* _Your task_:
Within the entries below, find each line containing the word "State" and copy it.
╭─ Data supplied
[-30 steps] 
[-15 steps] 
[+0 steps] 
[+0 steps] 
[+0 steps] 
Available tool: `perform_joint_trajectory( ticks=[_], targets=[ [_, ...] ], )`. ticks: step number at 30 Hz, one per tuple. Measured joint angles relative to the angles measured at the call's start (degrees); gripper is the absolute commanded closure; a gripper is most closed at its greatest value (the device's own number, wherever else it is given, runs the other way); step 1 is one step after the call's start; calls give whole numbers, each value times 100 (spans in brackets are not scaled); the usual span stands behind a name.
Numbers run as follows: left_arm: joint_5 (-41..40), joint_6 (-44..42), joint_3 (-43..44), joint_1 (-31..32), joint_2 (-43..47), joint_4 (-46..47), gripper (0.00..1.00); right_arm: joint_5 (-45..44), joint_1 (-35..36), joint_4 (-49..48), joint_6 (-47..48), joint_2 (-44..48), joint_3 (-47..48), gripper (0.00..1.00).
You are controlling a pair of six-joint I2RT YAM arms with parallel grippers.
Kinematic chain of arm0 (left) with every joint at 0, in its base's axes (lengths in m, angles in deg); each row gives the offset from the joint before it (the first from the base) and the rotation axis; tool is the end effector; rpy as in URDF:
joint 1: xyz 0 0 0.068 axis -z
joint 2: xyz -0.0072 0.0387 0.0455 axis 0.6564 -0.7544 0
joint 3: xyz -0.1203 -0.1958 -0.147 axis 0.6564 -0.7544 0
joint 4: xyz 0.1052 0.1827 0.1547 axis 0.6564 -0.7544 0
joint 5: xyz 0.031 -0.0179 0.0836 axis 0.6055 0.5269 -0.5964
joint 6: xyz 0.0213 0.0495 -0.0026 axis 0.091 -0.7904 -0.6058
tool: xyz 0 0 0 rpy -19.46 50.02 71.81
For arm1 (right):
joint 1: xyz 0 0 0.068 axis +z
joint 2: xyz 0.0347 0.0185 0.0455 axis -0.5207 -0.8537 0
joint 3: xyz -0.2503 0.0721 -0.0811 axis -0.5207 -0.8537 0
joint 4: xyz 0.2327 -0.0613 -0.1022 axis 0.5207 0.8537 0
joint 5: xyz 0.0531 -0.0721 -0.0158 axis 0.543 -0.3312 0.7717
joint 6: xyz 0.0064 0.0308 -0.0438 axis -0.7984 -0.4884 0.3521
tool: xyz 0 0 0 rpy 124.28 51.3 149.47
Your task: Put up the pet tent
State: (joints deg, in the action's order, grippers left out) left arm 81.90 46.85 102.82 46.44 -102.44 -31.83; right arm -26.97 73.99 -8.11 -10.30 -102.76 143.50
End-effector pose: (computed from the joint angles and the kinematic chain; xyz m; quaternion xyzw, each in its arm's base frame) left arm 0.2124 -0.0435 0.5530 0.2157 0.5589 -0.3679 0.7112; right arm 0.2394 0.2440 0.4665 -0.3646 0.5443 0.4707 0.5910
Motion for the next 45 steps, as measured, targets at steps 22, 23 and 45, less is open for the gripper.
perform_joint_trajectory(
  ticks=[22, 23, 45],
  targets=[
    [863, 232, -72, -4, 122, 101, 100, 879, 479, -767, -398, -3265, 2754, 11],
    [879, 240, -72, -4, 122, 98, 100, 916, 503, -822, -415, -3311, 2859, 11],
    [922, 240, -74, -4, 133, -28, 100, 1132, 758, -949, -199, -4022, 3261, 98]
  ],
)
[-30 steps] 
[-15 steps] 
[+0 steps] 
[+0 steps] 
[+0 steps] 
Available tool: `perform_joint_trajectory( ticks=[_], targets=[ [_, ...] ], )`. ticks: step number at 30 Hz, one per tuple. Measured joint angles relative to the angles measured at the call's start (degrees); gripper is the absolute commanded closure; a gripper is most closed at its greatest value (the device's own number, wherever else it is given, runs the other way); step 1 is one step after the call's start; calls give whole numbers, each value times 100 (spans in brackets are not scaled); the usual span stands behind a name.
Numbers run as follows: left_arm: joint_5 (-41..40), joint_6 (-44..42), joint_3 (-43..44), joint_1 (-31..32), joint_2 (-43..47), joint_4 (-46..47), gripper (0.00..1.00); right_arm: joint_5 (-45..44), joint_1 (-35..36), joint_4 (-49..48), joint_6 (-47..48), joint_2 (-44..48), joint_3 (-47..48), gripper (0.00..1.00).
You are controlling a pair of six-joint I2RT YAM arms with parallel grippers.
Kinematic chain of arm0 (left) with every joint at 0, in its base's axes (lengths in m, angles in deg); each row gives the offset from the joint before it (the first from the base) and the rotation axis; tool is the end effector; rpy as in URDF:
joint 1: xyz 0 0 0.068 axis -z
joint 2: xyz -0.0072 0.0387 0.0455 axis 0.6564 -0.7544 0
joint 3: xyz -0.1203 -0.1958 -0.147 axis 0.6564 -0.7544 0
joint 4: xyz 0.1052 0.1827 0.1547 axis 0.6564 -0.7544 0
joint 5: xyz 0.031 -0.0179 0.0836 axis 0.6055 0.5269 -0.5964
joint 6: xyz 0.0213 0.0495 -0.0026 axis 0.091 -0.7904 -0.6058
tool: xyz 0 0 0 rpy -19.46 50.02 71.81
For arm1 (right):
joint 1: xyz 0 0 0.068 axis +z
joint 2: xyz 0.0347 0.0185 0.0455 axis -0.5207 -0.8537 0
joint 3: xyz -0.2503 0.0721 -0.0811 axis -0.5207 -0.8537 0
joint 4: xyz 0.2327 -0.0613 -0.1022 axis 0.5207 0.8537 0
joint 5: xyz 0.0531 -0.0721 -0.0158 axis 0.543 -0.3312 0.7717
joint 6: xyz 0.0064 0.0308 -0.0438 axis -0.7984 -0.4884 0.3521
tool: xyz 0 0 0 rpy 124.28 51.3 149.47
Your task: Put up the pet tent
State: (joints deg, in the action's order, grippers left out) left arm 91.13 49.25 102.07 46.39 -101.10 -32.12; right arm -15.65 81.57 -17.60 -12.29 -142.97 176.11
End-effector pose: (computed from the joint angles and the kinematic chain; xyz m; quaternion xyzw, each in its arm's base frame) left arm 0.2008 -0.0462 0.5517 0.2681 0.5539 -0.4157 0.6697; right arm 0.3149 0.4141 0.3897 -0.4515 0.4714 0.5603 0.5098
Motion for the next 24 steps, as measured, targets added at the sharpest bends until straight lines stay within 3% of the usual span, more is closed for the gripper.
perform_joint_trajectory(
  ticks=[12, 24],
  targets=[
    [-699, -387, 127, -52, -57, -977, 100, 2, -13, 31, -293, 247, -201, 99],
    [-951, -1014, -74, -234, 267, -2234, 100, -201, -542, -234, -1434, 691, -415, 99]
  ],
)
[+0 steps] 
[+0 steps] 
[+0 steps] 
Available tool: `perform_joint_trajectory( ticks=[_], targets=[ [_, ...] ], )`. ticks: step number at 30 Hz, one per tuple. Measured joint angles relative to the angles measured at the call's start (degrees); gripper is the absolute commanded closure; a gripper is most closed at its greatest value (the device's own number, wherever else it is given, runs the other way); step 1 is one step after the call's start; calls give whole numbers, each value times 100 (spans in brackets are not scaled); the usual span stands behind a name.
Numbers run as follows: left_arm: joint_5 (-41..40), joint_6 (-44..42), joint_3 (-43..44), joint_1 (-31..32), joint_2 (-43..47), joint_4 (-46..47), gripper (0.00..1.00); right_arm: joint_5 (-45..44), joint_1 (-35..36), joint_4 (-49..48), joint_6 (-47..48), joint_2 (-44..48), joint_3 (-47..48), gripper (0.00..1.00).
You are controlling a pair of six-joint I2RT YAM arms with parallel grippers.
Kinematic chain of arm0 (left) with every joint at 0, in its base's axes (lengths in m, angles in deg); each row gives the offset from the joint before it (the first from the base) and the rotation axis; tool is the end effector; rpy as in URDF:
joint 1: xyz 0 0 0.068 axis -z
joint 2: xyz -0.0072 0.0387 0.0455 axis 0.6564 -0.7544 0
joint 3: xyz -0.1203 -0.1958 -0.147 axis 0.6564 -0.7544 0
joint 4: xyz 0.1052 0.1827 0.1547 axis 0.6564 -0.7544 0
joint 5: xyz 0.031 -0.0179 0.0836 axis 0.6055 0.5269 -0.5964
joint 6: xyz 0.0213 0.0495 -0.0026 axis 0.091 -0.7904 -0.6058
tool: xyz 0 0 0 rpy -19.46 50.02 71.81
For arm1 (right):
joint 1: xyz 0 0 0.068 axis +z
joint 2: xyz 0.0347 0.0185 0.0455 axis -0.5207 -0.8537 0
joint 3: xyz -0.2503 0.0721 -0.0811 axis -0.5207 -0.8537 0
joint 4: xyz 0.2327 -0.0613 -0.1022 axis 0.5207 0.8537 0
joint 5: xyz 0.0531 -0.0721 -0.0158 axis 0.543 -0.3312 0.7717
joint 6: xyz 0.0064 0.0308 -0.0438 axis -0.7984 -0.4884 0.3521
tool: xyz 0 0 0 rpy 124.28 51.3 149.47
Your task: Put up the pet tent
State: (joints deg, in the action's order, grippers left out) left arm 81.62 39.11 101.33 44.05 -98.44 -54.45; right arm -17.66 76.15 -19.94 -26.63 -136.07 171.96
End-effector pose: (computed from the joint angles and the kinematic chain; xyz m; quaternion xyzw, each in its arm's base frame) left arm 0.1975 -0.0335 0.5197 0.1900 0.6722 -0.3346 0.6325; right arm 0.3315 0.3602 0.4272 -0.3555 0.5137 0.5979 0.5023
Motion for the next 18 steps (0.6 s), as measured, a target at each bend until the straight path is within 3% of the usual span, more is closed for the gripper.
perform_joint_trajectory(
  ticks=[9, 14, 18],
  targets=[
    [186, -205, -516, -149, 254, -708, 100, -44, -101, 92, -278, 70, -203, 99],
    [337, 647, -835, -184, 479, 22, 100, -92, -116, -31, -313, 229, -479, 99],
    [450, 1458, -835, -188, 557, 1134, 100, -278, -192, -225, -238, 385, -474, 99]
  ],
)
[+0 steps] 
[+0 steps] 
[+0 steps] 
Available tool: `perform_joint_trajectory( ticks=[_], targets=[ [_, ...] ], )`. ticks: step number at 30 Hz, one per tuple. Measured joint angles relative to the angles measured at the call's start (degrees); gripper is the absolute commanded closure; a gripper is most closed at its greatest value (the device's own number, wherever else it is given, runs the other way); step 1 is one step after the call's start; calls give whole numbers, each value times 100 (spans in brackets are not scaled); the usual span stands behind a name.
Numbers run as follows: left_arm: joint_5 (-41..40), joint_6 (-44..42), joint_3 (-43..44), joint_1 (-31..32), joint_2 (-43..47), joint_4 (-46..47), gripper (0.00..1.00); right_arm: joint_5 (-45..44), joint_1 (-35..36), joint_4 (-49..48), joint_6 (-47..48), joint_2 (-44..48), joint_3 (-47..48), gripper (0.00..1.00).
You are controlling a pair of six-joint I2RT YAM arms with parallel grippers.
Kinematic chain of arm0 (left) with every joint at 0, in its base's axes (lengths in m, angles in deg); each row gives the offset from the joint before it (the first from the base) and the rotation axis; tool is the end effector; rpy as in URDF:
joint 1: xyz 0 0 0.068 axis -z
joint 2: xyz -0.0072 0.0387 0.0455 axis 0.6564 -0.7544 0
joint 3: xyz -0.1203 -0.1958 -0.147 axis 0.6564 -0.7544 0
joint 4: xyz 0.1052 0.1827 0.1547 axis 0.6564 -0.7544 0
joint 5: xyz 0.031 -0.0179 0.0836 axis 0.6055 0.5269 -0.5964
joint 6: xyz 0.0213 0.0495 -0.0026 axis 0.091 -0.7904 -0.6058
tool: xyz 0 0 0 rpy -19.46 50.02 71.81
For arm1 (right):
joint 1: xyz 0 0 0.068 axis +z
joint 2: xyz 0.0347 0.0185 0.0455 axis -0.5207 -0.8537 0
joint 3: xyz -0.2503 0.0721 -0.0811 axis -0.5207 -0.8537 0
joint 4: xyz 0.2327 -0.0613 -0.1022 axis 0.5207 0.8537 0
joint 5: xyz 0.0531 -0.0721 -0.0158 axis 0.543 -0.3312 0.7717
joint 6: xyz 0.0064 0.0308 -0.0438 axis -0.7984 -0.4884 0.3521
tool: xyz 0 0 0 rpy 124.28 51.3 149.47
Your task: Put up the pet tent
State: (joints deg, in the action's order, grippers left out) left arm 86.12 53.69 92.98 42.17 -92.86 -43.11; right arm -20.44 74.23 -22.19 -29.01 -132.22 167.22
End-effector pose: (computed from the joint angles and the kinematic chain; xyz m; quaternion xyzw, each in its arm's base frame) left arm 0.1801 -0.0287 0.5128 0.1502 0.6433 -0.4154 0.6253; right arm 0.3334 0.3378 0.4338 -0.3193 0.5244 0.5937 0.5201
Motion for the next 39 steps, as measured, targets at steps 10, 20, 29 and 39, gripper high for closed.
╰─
* _Solution to this exercise_:
State: (joints deg, in the action's order, grippers left out) left arm 81.90 46.85 102.82 46.44 -102.44 -31.83; right arm -26.97 73.99 -8.11 -10.30 -102.76 143.50
State: (joints deg, in the action's order, grippers left out) left arm 91.13 49.25 102.07 46.39 -101.10 -32.12; right arm -15.65 81.57 -17.60 -12.29 -142.97 176.11
State: (joints deg, in the action's order, grippers left out) left arm 81.62 39.11 101.33 44.05 -98.44 -54.45; right arm -17.66 76.15 -19.94 -26.63 -136.07 171.96
State: (joints deg, in the action's order, grippers left out) left arm 86.12 53.69 92.98 42.17 -92.86 -43.11; right arm -20.44 74.23 -22.19 -29.01 -132.22 167.22

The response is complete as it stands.